CCK-8-evoked cationic currents in substantia nigra dopaminergic neurons are mediated by InsP3-induced Ca2+ release.

Our recent study demonstrated that by activating CCK-A receptors, CCK-8 excites substantia nigra (SN) dopaminergic (DA) neurons via increasing a non-selective cationic conductance. In the present study, we further studied the molecular mechanism by which CCK-8 induces cationic currents in SN DA neurons. CCK-8-evoked inward currents were inhibited by the intracellular perfusion of GDP-beta-S (1 mM). In DA neurons internally perfused with GTP-gamma-S (0.5 mM), the inward currents produced by CCK-8 became irreversible. Pretreating DA neurons with 500 ng/ml pertussis toxin (PTX) did not significantly affect the ability of CCK-8 to induce cationic currents. Intracellular application of heparin (2 mg/ml), an inositol 1,4,5-trisphosphate (InsP3) receptor antagonist, and buffering intracellular calcium with the Ca(2+)-chelator BAPTA (10 mM) suppressed CCK-8-evoked cationic currents.

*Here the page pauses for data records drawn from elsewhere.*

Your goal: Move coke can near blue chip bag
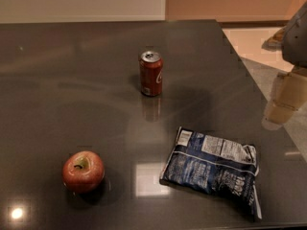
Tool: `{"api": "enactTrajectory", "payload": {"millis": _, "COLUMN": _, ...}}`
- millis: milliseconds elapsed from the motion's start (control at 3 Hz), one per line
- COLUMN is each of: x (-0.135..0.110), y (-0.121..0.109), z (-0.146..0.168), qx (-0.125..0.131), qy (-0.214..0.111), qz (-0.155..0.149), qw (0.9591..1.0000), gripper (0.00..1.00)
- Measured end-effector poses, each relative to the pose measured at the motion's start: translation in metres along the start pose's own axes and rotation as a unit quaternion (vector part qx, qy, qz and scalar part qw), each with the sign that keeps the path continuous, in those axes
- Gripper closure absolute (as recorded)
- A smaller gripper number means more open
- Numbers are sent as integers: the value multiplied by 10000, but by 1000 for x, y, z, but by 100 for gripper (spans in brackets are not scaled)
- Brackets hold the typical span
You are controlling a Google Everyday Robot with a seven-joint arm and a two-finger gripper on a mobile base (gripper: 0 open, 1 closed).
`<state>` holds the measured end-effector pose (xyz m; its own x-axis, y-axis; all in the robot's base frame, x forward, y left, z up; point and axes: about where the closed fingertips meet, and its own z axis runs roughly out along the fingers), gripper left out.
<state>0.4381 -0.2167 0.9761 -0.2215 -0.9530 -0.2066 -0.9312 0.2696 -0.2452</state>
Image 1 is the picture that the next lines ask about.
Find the red coke can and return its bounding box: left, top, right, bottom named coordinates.
left=139, top=50, right=163, bottom=97

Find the red apple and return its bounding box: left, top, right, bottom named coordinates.
left=62, top=150, right=105, bottom=194

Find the blue chip bag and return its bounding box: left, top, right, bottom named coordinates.
left=160, top=127, right=262, bottom=218

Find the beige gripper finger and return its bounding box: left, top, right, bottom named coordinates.
left=264, top=66, right=307, bottom=125
left=265, top=28, right=285, bottom=47

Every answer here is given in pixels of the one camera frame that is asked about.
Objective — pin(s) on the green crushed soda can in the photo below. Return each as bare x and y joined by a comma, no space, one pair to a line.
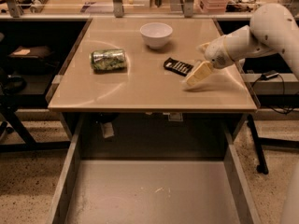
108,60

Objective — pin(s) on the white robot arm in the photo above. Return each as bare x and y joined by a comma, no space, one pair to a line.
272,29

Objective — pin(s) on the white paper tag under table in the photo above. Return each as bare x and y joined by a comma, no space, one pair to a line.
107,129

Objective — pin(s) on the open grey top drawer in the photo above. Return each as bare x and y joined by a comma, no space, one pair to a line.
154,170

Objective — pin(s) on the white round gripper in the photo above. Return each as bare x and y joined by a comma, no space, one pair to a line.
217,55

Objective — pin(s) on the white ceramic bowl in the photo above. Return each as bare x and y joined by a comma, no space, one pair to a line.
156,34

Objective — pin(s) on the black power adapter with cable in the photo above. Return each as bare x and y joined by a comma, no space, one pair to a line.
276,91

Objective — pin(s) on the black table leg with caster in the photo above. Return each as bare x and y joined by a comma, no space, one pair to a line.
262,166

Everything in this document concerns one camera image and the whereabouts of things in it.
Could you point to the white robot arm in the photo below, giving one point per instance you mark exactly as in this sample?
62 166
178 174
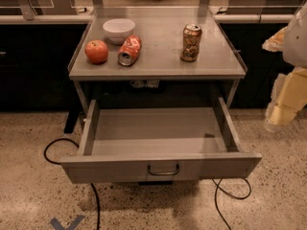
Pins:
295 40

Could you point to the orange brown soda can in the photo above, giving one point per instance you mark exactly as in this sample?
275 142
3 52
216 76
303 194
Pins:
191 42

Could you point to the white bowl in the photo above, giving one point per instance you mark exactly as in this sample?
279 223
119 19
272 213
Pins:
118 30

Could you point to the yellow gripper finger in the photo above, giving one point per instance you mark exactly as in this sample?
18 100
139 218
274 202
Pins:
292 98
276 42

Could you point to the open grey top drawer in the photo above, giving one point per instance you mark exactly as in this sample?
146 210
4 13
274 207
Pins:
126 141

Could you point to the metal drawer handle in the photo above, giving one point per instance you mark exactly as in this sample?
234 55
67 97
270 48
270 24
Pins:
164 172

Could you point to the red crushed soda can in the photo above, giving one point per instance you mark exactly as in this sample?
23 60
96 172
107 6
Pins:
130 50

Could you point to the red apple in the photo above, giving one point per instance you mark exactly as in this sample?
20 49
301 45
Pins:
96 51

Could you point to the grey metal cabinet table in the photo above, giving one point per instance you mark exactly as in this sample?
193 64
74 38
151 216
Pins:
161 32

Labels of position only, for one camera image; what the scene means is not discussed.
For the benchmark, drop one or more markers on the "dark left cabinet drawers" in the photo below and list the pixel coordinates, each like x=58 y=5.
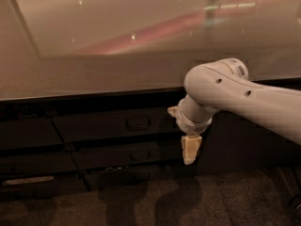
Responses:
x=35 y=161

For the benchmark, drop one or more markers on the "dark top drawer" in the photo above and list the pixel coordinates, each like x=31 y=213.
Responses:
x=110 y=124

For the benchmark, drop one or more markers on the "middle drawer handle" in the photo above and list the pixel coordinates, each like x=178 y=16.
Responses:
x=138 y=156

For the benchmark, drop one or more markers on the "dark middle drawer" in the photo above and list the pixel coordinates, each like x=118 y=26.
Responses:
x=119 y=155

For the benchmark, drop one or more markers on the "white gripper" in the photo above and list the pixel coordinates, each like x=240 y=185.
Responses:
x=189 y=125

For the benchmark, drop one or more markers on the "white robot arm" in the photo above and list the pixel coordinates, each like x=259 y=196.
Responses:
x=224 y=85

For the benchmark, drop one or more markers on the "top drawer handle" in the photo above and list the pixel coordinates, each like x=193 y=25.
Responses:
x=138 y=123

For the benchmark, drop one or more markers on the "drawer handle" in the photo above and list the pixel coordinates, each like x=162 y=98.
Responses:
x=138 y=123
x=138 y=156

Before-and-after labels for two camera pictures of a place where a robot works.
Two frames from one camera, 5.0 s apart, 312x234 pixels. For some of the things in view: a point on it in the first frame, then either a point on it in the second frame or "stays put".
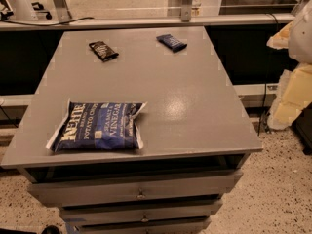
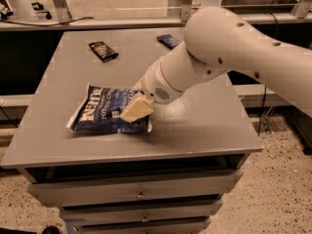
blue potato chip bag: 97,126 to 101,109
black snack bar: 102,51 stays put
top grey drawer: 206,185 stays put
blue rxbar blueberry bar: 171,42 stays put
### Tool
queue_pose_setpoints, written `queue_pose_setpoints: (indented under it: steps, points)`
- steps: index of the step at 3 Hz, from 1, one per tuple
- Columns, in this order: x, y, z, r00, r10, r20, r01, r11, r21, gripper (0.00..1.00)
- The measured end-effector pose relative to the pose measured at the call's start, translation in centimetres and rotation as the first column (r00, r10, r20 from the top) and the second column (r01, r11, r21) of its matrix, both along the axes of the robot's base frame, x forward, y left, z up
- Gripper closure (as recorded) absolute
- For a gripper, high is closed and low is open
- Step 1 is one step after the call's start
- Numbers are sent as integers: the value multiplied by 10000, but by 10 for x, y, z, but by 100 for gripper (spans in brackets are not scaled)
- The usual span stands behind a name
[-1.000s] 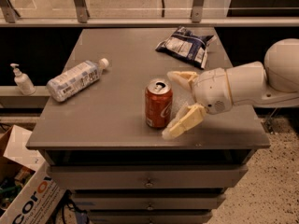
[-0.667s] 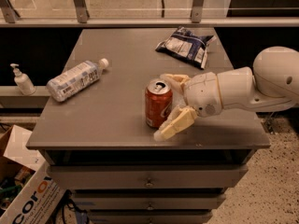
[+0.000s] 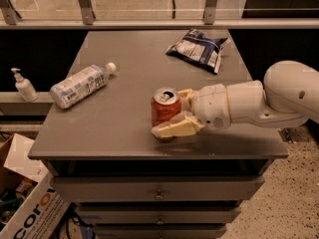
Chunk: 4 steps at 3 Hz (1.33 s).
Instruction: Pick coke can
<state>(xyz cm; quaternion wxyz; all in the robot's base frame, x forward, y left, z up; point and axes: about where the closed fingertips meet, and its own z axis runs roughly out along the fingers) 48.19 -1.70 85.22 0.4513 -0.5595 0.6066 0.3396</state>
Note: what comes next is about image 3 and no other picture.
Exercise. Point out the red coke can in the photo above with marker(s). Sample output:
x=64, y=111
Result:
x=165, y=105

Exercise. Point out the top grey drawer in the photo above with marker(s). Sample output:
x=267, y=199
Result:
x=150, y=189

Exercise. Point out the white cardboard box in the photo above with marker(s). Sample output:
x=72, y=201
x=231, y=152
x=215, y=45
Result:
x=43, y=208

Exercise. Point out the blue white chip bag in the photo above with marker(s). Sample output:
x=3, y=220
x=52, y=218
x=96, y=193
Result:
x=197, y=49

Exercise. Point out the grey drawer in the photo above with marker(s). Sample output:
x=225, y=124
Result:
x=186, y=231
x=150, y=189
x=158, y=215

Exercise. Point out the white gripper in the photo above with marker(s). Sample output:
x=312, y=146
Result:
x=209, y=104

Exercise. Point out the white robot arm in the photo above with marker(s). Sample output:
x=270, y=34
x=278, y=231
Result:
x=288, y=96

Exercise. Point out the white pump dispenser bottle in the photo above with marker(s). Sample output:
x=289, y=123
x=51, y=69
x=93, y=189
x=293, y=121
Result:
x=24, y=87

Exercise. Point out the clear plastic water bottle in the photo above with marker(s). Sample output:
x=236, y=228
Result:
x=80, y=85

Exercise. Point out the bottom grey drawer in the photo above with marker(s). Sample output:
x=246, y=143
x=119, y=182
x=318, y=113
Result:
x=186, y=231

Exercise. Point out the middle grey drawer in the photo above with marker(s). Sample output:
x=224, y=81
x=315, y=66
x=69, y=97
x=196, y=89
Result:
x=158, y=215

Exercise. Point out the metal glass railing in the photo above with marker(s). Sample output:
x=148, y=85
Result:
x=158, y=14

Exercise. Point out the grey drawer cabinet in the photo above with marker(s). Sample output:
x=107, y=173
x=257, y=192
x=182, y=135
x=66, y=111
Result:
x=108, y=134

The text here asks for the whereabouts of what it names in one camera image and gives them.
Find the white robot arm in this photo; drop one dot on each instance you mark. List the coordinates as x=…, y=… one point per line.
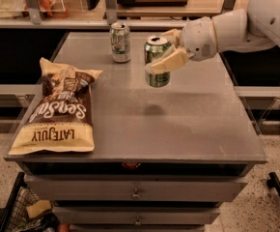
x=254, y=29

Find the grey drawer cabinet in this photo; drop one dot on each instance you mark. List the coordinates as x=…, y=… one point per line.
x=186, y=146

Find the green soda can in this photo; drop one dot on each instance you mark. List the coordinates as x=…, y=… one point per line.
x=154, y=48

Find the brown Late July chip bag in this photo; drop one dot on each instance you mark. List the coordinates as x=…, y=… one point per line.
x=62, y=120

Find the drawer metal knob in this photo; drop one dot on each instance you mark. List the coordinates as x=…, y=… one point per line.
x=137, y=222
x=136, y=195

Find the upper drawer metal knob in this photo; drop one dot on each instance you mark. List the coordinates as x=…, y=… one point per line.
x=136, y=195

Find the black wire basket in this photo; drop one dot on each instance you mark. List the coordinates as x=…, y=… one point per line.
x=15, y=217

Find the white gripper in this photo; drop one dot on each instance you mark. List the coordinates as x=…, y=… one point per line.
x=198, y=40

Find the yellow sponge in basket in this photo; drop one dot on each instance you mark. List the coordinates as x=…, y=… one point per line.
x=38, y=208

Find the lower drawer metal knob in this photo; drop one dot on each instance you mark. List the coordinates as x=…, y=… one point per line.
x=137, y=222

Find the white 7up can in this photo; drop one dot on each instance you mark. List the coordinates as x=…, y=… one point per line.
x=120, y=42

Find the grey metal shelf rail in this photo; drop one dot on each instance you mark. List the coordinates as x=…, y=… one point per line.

Dialyzing DA neurons with protein kinase C (PKC) inhibitors, staurosporine and PKC(19-31), failed to prevent CCK-8 from generating cationic currents. It is concluded that PTX-insensitive G-proteins mediate CCK-8-induced enhancement of cationic conductance of SN DA neurons. The coupling mechanism via G-proteins is likely to involve the generation of InsP3, and subsequent InsP3-evoked Ca2+ release from the intracellular store results in activating the non-selective cationic conductance.